> _What is being asked_
Locate each line of the material that contains "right", then return it.

> _Raw data_
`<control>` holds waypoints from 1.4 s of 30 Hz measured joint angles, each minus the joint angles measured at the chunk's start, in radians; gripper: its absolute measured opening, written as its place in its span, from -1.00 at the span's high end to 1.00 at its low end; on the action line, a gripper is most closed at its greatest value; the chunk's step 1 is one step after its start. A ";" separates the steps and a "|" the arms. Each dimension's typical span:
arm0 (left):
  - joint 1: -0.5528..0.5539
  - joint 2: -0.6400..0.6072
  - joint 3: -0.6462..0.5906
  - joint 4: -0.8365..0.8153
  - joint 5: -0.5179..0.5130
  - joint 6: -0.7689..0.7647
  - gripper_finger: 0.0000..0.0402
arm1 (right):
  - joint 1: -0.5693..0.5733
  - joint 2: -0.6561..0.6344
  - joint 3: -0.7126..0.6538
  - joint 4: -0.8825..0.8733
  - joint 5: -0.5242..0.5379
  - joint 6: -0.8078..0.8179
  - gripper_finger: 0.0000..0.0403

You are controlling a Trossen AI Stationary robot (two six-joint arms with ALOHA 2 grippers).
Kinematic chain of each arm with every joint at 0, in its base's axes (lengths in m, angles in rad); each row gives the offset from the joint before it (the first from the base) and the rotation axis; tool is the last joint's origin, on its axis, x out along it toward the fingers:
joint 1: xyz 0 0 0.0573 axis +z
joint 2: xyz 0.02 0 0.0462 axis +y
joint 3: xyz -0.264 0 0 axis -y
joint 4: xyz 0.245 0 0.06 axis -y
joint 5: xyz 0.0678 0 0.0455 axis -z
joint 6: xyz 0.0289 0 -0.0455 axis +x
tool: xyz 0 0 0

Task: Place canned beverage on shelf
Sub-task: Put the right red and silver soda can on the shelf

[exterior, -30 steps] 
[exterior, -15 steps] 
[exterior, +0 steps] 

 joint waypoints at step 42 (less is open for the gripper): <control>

> _Task response_
arm1 (right):
Sub-task: Put the right red and silver soda can on the shelf

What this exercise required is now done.